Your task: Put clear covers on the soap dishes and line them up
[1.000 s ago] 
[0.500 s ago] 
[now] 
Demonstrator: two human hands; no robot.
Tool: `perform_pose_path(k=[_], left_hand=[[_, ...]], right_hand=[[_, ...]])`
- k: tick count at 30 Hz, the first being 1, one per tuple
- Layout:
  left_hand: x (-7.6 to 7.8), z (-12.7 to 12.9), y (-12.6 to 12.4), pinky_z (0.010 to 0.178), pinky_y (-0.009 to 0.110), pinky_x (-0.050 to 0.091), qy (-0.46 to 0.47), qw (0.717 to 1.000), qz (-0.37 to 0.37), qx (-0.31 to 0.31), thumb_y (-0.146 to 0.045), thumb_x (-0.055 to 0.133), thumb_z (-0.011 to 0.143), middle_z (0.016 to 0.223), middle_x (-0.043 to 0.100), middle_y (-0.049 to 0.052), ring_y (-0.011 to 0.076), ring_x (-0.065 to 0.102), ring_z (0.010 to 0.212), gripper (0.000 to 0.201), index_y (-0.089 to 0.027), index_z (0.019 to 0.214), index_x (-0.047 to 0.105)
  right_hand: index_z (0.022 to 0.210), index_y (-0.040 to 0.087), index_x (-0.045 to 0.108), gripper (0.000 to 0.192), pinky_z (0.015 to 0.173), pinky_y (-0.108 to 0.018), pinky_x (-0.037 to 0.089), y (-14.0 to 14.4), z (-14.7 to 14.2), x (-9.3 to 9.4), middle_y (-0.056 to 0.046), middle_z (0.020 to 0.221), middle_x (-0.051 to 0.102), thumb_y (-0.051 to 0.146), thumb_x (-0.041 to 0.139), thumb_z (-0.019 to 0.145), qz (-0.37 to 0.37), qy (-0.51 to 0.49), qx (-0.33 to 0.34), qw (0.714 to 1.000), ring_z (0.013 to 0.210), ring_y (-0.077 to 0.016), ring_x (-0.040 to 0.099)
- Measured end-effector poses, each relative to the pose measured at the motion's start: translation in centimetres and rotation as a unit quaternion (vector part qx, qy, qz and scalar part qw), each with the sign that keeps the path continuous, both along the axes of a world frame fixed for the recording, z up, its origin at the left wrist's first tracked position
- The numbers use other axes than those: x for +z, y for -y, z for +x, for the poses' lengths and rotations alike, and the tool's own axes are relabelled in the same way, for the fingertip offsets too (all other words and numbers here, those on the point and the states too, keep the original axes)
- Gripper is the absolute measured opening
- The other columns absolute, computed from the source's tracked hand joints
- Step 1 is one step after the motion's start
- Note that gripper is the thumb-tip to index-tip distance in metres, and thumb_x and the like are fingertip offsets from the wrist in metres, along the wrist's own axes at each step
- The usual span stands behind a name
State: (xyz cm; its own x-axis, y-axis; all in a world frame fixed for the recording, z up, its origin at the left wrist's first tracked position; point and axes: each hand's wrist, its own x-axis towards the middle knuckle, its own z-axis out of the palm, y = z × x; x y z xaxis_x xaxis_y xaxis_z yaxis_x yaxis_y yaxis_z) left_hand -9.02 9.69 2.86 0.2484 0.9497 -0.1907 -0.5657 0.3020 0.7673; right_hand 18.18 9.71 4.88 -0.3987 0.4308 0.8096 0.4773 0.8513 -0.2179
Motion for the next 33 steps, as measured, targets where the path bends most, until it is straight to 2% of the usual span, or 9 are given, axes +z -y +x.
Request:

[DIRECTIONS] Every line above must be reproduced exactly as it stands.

[EXERCISE SOLUTION]
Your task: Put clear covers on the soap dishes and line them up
[1.000 s ago] 
[0.500 s ago] 
[now] 
Demonstrator: two human hands; no robot.
Tool: `perform_pose_path(k=[_], left_hand=[[_, ...]], right_hand=[[_, ...]])`
- k: tick count at 30 Hz, the first being 1, one per tuple
- Layout:
  left_hand: x (-7.6 to 7.8), z (-12.7 to 12.9), y (-12.6 to 12.4), pinky_z (0.010 to 0.178), pinky_y (-0.009 to 0.110), pinky_x (-0.050 to 0.091), qy (-0.46 to 0.47), qw (0.717 to 1.000), qz (-0.37 to 0.37), qx (-0.31 to 0.31), thumb_y (-0.146 to 0.045), thumb_x (-0.055 to 0.133), thumb_z (-0.011 to 0.143), middle_z (0.016 to 0.223), middle_x (-0.043 to 0.100), middle_y (-0.049 to 0.052), ring_y (-0.011 to 0.076), ring_x (-0.065 to 0.102), ring_z (0.010 to 0.212), gripper (0.000 to 0.201), index_y (-0.089 to 0.027), index_z (0.019 to 0.214), index_x (-0.047 to 0.105)
  right_hand: index_z (0.022 to 0.210), index_y (-0.040 to 0.087), index_x (-0.045 to 0.108), gripper (0.000 to 0.192), pinky_z (0.015 to 0.173), pinky_y (-0.108 to 0.018), pinky_x (-0.037 to 0.089), y (-14.0 to 14.4), z (-14.7 to 14.2), x (-9.3 to 9.4), middle_y (-0.056 to 0.046), middle_z (0.020 to 0.221), middle_x (-0.051 to 0.102), thumb_y (-0.051 to 0.146), thumb_x (-0.041 to 0.139), thumb_z (-0.019 to 0.145), qz (-0.37 to 0.37), qy (-0.51 to 0.49), qx (-0.33 to 0.34), qw (0.714 to 1.000), ring_z (0.013 to 0.210), ring_y (-0.077 to 0.016), ring_x (-0.040 to 0.099)
- Measured end-effector poses, each relative to the pose measured at the motion's start: translation in centimetres and rotation as a unit quaternion (vector part qx, qy, qz and scalar part qw), each with the sign that keeps the path continuous, both along the axes of a world frame fixed for the recording, z up, its origin at the left wrist's first tracked position
- The numbers use other axes than those: x for +z, y for -y, z for +x, for the poses' lengths and rotations alike, and the tool's own axes are relabelled in the same way, for the fingertip offsets too (all other words and numbers here, those on the point and the states too, keep the original axes)
- Gripper is the absolute measured opening
- The other columns absolute, computed from the source's tracked hand joints
- Step 1 is one step after the motion's start
- Note that gripper is the thumb-tip to index-tip distance in metres, and thumb_x and the like are fingertip offsets from the wrist in metres, along the wrist's own axes at each step
- The usual span stands behind a name
State: (xyz cm; its own x-axis, y-axis; all in a world frame fixed for the recording, z up, its origin at the left wrist's first tracked position; point and axes: each hand's wrist, its own x-axis towards the middle knuckle, its own z-axis out of the palm, y = z × x; x y z xaxis_x xaxis_y xaxis_z yaxis_x yaxis_y yaxis_z) left_hand -9.02 9.69 2.86 0.2484 0.9497 -0.1907 -0.5657 0.3020 0.7673; right_hand 18.18 9.71 4.88 -0.3987 0.4308 0.8096 0.4773 0.8513 -0.2179
Motion for the next 33 steps, as measured, targets where the path bends most, until it is straight to 2% of the usual span, or 9 are given, axes +z -y +x.
Request:

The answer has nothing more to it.